Por Cridom
Janeiro de 2018. São Paulo. Sexta-feira. Fim de tarde. Calor e ar abafado. Fez 38 graus na Paulista. Mais de 20 minutos de espera no ponto de ônibus. Rotina. Já me acostumei que naquele ponto, em frente a uma das estações do metrô, não sendo final de semana e ainda mais naquele horário, a chance de conseguir ir sentado, nesta última parte da minha viagem de volta do trabalho, é quase zero. Aquele é apenas o segundo ponto da linha, mas só o fluxo que vem da estação e do terminal de ônibus anexo já é o suficiente para quase sempre lotar os ônibus daquela linha. O ônibus se aproxima. Eu torço fortemente para que ele pare bem ao meu lado. Estou com os dois pés no meio-fio. Não posso ser empurrado por motivo algum. Para a minha sorte, coisa rara, difícil de acontecer em meio a tanta gente, ele para ao meu lado. Nem bem as portas estavam totalmente abertas e eu já me colocara dentro. Passei pelos bancos amarelos, convidativos, mas não era o caso. Deixei-os para trás e me sentei depois da roleta, próximo à porta, num daqueles bancos mais altos. Ali bate um vento, da porta também vem um ventinho quando o ônibus para nos pontos. Ao meu lado sentou-se uma jovem e linda mulher. Baixa, magra, cabelo curto, curvas que se destacavam, pele morena, olhos puxados, a boca colorida maravilhosamente e nada discreta. Beleza que lembrava uma índia, uma filipina ou quem sabe uma tailandesa. Dava para sentir o perfume do shampoo que ela usou. Logo que se sentou, abriu a bolsa e tirou de lá “A sangue frio”, de Truman Capotte. Vejo que ela carregava uma linda tatuagem entre os seios. Ao ver aquelas páginas lembrei-me de retomar o relato do dia de ontem. E o retomei ali mesmo. No bloco de notas do celular.
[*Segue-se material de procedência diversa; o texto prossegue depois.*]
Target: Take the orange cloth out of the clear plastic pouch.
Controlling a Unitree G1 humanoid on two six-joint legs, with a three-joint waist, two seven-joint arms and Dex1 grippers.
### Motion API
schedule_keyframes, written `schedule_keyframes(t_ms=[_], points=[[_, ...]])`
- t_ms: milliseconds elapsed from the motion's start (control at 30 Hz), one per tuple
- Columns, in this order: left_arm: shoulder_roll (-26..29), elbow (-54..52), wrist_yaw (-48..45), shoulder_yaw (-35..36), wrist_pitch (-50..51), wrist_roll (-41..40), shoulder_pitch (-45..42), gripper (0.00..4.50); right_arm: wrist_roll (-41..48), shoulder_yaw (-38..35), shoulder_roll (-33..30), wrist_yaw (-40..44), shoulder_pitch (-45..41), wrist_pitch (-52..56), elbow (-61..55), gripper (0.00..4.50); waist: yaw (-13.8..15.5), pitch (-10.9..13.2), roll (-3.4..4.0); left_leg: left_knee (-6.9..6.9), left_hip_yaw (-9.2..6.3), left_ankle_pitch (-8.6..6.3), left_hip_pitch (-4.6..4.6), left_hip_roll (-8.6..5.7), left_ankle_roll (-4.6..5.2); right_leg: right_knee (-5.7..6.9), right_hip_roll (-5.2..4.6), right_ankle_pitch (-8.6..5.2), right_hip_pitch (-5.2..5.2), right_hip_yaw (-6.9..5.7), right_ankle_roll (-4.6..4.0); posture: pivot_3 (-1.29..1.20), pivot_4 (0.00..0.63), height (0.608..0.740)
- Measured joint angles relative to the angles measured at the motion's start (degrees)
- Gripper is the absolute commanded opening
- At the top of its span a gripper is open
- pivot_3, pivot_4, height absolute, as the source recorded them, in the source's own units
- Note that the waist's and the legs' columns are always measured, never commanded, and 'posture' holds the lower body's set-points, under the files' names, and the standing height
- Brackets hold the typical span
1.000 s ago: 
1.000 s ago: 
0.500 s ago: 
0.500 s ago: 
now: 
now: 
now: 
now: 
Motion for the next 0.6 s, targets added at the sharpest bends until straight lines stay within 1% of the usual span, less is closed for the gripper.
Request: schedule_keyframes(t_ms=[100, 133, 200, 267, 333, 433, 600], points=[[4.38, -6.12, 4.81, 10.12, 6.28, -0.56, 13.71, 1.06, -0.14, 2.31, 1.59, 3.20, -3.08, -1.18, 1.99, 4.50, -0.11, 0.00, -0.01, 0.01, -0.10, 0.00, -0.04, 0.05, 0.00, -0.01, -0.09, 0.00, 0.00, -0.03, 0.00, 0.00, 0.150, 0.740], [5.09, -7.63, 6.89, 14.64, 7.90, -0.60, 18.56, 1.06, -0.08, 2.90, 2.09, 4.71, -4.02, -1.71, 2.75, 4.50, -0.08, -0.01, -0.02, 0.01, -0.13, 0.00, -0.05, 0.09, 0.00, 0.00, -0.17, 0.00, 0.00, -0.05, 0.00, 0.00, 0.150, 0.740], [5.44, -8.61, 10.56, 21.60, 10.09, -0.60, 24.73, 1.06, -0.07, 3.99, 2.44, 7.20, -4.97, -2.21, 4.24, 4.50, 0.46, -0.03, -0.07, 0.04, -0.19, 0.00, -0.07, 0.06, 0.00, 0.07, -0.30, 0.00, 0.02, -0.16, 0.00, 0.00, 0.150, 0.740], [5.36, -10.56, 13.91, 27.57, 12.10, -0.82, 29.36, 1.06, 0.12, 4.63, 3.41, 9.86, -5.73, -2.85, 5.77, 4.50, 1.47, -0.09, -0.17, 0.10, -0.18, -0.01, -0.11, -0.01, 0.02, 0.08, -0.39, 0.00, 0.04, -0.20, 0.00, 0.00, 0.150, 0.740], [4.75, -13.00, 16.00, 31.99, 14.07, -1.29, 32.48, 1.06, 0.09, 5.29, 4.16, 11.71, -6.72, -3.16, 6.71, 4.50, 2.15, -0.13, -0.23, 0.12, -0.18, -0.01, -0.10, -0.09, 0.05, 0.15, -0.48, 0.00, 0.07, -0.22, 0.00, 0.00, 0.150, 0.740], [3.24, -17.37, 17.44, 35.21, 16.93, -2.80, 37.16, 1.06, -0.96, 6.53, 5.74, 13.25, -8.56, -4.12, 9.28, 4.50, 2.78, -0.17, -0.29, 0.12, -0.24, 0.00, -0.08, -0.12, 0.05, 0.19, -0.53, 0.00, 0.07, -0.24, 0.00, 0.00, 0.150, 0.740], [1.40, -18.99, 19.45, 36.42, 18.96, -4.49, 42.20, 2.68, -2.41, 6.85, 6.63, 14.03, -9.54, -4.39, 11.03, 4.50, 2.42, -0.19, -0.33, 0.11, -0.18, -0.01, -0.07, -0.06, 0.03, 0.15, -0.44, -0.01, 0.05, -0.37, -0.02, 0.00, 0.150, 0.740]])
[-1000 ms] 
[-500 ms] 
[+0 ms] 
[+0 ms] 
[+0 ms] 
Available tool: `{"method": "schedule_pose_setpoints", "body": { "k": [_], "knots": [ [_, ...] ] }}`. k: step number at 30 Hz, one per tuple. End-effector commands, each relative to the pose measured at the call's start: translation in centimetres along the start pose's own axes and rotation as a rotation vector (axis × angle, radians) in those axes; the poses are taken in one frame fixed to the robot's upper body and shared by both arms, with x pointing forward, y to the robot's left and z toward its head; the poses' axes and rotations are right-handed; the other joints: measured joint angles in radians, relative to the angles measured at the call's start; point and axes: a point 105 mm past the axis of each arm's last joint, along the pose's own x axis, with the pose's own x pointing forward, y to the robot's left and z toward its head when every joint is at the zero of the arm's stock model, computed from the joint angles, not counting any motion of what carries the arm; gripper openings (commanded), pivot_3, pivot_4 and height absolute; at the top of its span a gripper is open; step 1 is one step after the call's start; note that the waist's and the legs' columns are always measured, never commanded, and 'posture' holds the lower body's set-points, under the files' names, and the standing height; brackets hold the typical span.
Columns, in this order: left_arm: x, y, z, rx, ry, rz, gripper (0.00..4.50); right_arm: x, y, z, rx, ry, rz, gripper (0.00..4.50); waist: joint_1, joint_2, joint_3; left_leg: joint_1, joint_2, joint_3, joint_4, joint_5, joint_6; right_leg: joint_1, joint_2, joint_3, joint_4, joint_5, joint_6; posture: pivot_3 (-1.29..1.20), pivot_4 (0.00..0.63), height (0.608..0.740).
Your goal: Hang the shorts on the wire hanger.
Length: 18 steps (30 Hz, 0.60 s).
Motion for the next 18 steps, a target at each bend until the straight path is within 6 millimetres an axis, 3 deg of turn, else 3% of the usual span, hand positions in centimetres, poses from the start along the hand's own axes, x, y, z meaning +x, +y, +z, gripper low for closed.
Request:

Primeiro dia do meu segundo ano na cidade de São Paulo. O mesmo cheiro de merda continua no ar. Da minha primeira temporada aqui, no início dos anos 1980, não tenho recordação alguma. Eu era uma criança muito pequena. Quatro horas da manhã e já há muita gente na rodoviária do Tietê. Sigo com minha obrigação: metrô, metrô, caminhada curta, ônibus, caminhada considerável e trabalho. A população em situação de rua se espalha pelas calçadas e marquises. Cada dia parece haver mais. Alguns vagam solitários pela noite. Muita gente se prostituindo. Bares e lanchonetes abertos. Um razoável movimento de automóveis corta a cidade. Viaturas militares cruzam ruas. Filas no metrô. Filas nos pontos de ônibus. A mulher deficiente não encontra fraternidade na porta do vagão. Dentro, três homens discutem por conta de um assento. Um casal passeia feliz num carro conversível; sorridentes. Na calçada, um mendigo passa as mãos na cabeça. Parece desesperado. Pessoas perfumadas caminham para o trabalho ou à academia de ginástica. Os perfumes agradam meu olfato desanimado. São bons os perfumes de duas prostitutas, que como eu, caminham lentamente. Já sei bem que não mais estou numa região do interior do Brasil: mato, praias e montanhas. Tudo continua igual ao que era em dezembro do ano passado. Fim de férias. Volto ao trabalho. Como parte de um considerável grupo de trabalhadores da educação, numa empresa privada, também soltarei aplausos que os outros não merecem. Fotografias serão produzidas. Em silêncio, jogo o jogo que conheço bem. Sei das suas regras sociais. Sou um trabalhador comum qualquer. Tenho dívidas financeiras e necessidades que me fazem jogar. Preciso comer, beber, vestir, morar, me preparar para o trabalho. Amar, visitar, presentear e ajudar quem eu amo, e desconhecidos. Viver!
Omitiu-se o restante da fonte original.